Our View: Voters send a message that mayor should heed

April 7, 2013 

City voters delivered a stinging rebuke Tuesday to the way Mayor Dan Sullivan and his allies handled the new labor law.

Assuming Ernie Hall clings to his narrow lead over "write-in," the mayor will still have a 6-5 advantage on the Assembly -- although Hall last week stressed he's not an automatic vote for the mayor.

The mayor stressed the 6-5 split, but if that's a victory, it should be a sobering one.

Hall, a longtime civic leader, Assembly chairman and until late March unopposed, woke up Wednesday morning still on the bubble in his race with write-in candidate Nick Moe. "Write-ins," most of them presumably for Moe, trailed Hall by just 93 votes. Even given strong union support and little campaigning by Hall, that's a stunning performance by a young challenger without Hall's name recognition, experience or a printed name on the ballot.

That reflects the intensity of union opposition to the new labor law -- but also indicates wider public opposition to the political machinations by which the ordinance was proposed and passed.

Moe said he ran against Hall because Hall cut off testimony on the labor law. That angered many people, despite the testimony of 285 residents over several evenings. But a reasonable cutoff might not have riled so many if the mayor hadn't sprung his ordinance out of the secrecy of closed-door meetings and timed it to protect his political allies, especially Hall. The whole business reeked of a fast-track fix aimed at breaking the power of the city's eight unions -- and with a disdain that angered and motivated city workers to fight that much harder against the ordinance.
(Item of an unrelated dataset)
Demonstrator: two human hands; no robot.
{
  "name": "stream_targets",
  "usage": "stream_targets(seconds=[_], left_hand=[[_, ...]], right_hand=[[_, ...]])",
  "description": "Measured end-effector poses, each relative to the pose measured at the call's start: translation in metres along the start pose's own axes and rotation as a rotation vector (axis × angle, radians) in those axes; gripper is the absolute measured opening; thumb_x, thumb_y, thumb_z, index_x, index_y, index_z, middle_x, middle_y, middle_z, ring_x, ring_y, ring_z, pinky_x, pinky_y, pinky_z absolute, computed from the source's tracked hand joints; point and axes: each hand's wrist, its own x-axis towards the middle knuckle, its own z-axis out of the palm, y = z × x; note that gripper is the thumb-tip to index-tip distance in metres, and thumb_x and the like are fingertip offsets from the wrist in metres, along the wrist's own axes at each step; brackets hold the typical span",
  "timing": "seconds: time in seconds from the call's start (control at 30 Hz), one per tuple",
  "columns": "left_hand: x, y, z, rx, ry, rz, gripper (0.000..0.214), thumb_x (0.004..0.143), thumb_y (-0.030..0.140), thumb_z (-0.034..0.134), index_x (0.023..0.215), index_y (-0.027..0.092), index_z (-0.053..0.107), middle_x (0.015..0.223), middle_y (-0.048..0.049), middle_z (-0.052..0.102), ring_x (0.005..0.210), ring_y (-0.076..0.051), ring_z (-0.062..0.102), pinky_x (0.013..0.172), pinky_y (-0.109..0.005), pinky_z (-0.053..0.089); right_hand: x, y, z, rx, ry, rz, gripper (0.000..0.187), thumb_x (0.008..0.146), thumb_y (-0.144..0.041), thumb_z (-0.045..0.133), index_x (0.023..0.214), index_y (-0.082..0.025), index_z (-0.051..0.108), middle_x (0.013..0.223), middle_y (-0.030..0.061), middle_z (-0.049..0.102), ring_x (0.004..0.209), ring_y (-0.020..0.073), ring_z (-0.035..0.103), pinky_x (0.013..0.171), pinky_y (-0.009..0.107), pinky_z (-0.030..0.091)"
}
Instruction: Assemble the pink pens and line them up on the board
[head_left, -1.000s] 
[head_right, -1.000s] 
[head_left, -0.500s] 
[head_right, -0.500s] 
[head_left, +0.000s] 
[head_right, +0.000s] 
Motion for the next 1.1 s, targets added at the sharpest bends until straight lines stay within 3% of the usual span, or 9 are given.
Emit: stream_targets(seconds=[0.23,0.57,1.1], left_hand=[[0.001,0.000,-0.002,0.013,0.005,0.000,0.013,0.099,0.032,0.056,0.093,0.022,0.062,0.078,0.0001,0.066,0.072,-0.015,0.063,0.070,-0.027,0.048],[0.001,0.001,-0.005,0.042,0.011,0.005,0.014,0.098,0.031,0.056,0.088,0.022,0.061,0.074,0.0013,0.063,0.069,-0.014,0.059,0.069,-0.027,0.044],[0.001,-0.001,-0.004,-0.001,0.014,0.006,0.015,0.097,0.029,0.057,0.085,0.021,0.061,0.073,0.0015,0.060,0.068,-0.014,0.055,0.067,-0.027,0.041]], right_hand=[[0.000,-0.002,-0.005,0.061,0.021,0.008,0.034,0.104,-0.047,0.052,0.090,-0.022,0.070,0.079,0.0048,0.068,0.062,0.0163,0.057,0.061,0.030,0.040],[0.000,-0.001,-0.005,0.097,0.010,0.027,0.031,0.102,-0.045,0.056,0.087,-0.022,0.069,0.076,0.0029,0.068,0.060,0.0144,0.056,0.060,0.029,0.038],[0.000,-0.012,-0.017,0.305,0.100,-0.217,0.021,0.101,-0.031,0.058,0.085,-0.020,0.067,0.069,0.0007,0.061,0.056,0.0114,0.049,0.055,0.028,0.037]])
Moe's short campaign captured a lot of that frustration and anger with the administration -- over the labor law, and likely over Title 21 and other issues as well.
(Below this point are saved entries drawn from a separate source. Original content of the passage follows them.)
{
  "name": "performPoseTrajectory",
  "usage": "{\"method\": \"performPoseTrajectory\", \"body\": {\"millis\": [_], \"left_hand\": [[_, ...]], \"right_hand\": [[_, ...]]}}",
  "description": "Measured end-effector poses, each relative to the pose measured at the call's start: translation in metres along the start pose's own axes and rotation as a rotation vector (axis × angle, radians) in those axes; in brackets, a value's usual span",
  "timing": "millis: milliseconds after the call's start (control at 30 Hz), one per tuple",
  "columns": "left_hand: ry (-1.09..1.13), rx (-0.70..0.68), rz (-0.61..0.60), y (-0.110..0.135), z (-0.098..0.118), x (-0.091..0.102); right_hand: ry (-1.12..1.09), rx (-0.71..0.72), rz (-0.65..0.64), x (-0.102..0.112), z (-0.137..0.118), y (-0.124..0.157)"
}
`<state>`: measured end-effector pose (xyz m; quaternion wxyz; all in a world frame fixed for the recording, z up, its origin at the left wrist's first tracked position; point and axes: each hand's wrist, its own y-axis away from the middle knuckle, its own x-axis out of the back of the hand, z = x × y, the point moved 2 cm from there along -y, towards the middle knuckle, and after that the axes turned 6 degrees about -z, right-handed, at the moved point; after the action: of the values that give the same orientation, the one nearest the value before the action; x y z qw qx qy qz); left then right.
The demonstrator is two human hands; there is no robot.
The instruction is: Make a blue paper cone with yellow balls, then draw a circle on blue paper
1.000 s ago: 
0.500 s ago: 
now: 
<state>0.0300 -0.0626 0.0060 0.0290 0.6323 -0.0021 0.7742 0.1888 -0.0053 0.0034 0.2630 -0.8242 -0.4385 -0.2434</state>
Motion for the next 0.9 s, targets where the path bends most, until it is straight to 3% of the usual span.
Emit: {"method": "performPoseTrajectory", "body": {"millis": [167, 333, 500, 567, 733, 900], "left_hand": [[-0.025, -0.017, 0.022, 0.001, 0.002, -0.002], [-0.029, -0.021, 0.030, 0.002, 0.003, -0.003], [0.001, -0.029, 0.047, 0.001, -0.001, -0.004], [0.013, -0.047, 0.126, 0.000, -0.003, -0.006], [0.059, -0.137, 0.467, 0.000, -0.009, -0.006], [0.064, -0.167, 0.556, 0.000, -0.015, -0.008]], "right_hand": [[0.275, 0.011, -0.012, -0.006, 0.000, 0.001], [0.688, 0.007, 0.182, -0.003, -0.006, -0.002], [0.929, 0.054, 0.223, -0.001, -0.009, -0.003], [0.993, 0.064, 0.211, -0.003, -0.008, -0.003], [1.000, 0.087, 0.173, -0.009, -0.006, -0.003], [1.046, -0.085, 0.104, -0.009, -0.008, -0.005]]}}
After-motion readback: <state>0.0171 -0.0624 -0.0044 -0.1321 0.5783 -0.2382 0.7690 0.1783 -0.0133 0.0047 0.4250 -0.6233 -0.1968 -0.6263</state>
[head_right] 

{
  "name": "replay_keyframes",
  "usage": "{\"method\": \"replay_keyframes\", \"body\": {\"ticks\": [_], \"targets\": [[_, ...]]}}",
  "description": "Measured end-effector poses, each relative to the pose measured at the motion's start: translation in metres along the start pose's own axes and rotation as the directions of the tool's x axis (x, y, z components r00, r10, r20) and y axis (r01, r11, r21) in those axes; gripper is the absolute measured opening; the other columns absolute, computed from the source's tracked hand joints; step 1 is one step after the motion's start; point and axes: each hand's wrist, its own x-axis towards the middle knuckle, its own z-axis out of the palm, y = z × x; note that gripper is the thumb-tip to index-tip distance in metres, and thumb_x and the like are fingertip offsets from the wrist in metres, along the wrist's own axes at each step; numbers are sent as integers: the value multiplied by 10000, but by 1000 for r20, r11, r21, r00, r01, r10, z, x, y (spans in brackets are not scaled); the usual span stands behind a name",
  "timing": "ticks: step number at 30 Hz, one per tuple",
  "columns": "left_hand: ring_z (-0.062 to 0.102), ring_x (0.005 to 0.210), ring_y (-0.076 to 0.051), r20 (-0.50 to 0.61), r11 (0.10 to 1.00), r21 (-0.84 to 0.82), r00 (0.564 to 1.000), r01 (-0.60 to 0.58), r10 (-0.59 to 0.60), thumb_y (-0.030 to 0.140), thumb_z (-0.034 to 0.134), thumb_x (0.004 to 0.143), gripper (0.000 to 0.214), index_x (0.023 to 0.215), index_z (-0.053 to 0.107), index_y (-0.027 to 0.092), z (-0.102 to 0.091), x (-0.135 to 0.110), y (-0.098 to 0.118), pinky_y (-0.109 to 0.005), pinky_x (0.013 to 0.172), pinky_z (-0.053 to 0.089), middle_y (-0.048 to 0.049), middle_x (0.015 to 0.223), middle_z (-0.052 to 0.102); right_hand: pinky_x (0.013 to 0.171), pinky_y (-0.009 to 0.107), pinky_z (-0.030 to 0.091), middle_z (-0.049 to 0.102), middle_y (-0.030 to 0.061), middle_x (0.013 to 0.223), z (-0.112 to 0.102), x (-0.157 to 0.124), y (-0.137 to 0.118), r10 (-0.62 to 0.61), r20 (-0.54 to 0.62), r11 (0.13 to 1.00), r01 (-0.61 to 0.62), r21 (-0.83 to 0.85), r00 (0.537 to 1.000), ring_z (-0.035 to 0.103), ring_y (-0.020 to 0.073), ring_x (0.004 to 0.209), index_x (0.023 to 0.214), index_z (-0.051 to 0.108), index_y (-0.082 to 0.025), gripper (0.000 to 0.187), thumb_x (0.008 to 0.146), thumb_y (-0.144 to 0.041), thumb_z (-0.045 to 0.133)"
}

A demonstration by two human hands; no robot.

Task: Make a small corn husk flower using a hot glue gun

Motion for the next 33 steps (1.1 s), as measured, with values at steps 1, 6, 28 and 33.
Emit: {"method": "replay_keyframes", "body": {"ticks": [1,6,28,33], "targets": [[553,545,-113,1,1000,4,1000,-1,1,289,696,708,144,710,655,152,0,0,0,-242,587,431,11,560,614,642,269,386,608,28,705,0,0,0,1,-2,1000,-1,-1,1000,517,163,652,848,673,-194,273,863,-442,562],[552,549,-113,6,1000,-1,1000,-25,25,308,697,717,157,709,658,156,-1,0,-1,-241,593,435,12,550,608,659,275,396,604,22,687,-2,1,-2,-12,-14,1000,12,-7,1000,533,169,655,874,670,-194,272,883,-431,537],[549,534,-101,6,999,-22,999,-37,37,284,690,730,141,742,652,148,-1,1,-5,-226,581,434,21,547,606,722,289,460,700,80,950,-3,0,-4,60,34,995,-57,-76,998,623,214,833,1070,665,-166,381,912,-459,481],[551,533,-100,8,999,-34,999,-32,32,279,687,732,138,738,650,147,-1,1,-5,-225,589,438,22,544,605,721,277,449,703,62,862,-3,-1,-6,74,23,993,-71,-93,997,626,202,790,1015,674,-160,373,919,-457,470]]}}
The write-in challenge wasn't a one-off performance, either. Unions, workers and others rallied to Tim Steele and Dick Traini, and both won by wide margins over their Sullivan-backed opponents, Cheryl Frasca and Andy Clary. Nor was it all about money -- at last report, Frasca had still raised more than Steele and Traini had a only modest edge over Clary.
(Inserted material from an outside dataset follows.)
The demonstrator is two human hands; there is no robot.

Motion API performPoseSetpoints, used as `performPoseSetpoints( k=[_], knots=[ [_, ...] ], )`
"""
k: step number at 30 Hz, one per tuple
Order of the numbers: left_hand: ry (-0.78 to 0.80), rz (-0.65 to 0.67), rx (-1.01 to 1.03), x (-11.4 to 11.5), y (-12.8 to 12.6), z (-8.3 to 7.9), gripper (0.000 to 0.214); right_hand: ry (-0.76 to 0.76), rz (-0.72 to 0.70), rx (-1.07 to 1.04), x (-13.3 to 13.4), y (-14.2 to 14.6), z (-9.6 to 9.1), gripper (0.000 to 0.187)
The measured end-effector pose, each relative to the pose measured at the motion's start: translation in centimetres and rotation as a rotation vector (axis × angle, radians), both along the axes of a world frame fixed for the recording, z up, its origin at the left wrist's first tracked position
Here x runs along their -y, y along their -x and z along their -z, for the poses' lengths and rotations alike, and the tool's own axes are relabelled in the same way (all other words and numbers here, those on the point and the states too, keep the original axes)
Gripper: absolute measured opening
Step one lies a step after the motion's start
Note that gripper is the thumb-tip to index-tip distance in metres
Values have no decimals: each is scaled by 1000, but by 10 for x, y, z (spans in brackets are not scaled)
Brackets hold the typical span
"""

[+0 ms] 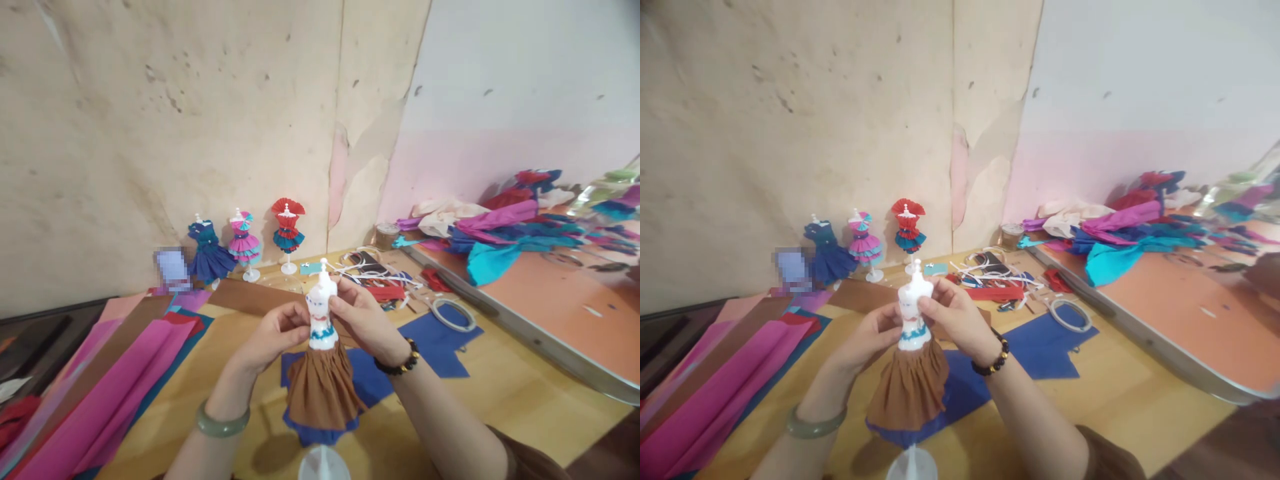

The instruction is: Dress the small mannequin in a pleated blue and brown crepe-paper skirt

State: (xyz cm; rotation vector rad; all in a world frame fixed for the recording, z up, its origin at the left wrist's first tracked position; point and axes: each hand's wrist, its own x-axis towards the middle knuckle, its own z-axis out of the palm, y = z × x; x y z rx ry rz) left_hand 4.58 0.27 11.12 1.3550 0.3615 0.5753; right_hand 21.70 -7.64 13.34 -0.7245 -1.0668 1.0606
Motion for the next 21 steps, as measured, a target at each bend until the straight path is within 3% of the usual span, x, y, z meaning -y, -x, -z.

In the Anchorage School Board races, the winners were Bettye Davis and Eric Croft, both public service veterans who don't generally share the mayor's philosophies -- or endorse his methods.

Tuesday's results encouraged the city unions and their allies to launch a referendum campaign to repeal the ordinance. If they get the signatures and have the referendum in order, its certification will suffice to suspend the labor law until there's a public vote.

Had the mayor trusted in tough, constructive negotiating, he might have accomplished a lot at the bargaining table. Had he trusted in a real public debate, one airing real issues and seeking a wide range of solutions, we might have made progress without lasting rancor now dividing the community. Unfortunately, he did neither.

Now he has a longer, tougher fight on his hands, one in which we all may end up with a worse outcome -- unless we find a way to have the honest, good-faith debate we should have had from the start.

BOTTOM LINE: The Election Day message is clear; the debate is far from over.